Perbaiki Pola Makan Balita dengan Program G21H, Apa Itu?

Ilustrasi balita
Sumber :
  • Pixabay/techlec

VIVA – Stunting dan gizi buruk masih menjadi problem yang dihadapi pemerintah Indonesia untuk meningkatkan indeks pembangunan masyarakat. 

Ketua Harian Yayasan Abhipraya Insan Cendekia Indonesia (YAICI), Arif Hidayat, mengatakan, dasar dari generasi yang produktif adalah anak yang secara fisik sehat dan tumbuh kembang optimal. 

"Caranya adalah dengan memberi anak gizi yang cukup dan menghindarkan anak dari asupan yang tinggi kandungan gula garam lemak. Anak-anak yang cukup gizi, fisiknya akan sehat, tumbuh kembang otak optimal dan saat usia dewasa nanti akan menjadi generasi yang unggul," ujarnya dalam keterangan tertulis, Jumat 7 Januari 2022. 

Lebih lanjut, Arif mengatakan mempersiapkan generasi masa depan yang unggul adalah cara permanen untuk memutus rantai kemiskinan di Indonesia.

"Selama ini kita selalu beralasan kemiskinan, lalu diberi bantuan sosial, isinya beras, minyak, mi instan, gula, kopi dan susu kental manis. Kalau saya bilang ini nggak akan mengubah keadaan, anak-anak dari keluarga miskin yang mengonsumsi bansos-bansos seperti ini di masa depannya, besar kemungkinan akan tetap berada di lingkaran kemiskinan," kata dia. 

Sebab, menurut Arif, intervensi seperti ini hanya untuk menghilangkan lapar, tapi tidak memberi asupan pada otak dan tidak memengaruhi perkembangan otak. 

"Maka tidak heran mereka tidak akan pernah bersaing di pasar global, mereka akan sulit memasuki dunia white collar,” pungkas Arif. 

Oleh karena itu, bersama lembaga yang dikelolanya, YAICI dan juga dengan dukungan mitra kerja seperti PP Aisyiyah, PP Muslimat NU dan HIMPAUDI, Arif menggagas model edukasi yang tidak hanya sekadar memberikan informasi, namun juga membiasakan masyarakat melakukan hal-hal baik yang dapat meningkatkan kualitas hidupnya. 

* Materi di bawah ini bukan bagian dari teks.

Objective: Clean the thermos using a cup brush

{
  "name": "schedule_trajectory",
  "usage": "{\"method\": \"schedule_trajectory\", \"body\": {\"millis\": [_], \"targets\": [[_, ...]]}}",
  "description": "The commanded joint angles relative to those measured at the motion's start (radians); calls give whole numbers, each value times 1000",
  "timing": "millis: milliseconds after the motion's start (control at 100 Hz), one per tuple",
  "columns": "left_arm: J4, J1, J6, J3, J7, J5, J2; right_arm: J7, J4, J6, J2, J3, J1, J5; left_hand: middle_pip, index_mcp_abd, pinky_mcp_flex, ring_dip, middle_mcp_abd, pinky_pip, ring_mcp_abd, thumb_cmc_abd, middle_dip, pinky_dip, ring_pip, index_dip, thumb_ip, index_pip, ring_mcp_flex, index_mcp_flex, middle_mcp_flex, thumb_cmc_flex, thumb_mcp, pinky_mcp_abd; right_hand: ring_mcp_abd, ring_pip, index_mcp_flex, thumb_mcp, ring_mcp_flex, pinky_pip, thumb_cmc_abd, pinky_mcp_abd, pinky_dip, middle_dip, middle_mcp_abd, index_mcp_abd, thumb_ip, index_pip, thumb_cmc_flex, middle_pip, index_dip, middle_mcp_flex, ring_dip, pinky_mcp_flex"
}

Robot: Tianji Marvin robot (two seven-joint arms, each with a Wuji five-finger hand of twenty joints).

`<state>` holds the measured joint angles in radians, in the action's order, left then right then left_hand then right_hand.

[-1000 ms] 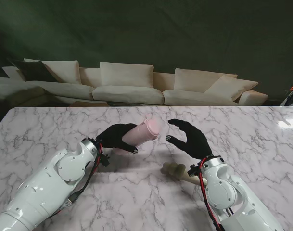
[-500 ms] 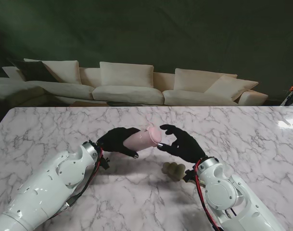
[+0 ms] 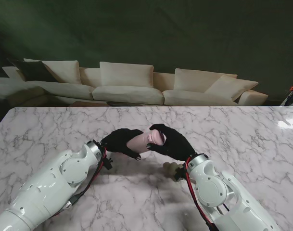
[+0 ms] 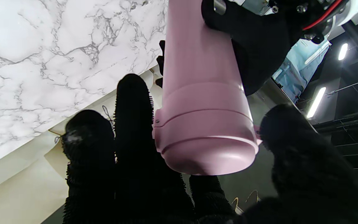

"Sejak akhir 2021, kami mulai menggagas program Gerakan 21 Hari (G21H) untuk membiasakan anak mengonsumsi makanan bergizi. Hasilnya, dari 30 peserta (ibu dan anak), hanya 2 anak yang gagal. Sisanya, sebanyak 28 peserta akhirnya bisa terlepas dari kebiasaan makan yang buruk," tuturnya. 

"Kini anak dengan sadar menghindari asupan makanan yang tinggi gula garam lemak, dan mau mengonsumsi makanan minuman yang kaya akan protein, serat dan vitamin," tambah Arif. 

Melly Amaya Kiong, Founder Komunitas Menata Keluarga sekaligus praktisi mindful parenting yang mendampingi pelaksanaan program memberikan apresisasi atas program G21H. 

"Kolaborasi konsep Mindful Parenting dengan pendampingan oleh kader selama 21 hari, memonitoring perubahan-perubahan anak, ini ternyata bisa mewujudkan kebiasaan makan yang baik pada balita adalah sesuatu yang baru. Ke depannya, metode ini dapat diterapkan untuk membentuk kebiasaan-kebiasaan baik pada anak dan keluarga," terang dia. 

Nyai, orangtua dari Arka (usia 2 tahun) mengaku keluarganya mengalami banyak perubahan sejak mengikuti program pendampingan G21H ini. 

"Arka dulu mengonsumsi susu kental manis tiga kali sehari, sekarang sudah lepas dari kebiasaan konsumsi susu kental manis. Arka juga terlihat lebih sehat dan ceria, makan lebih teratur dan banyak minum air putih. Di awal program memang terasa sulit, tapi lama-kelamaan aktivitas ini jadi menyenangkan. Semoga ibu-ibu lain yang mengalami problem seperti saya dapat berkesempatan mengikuti program ini," tutur Nyai.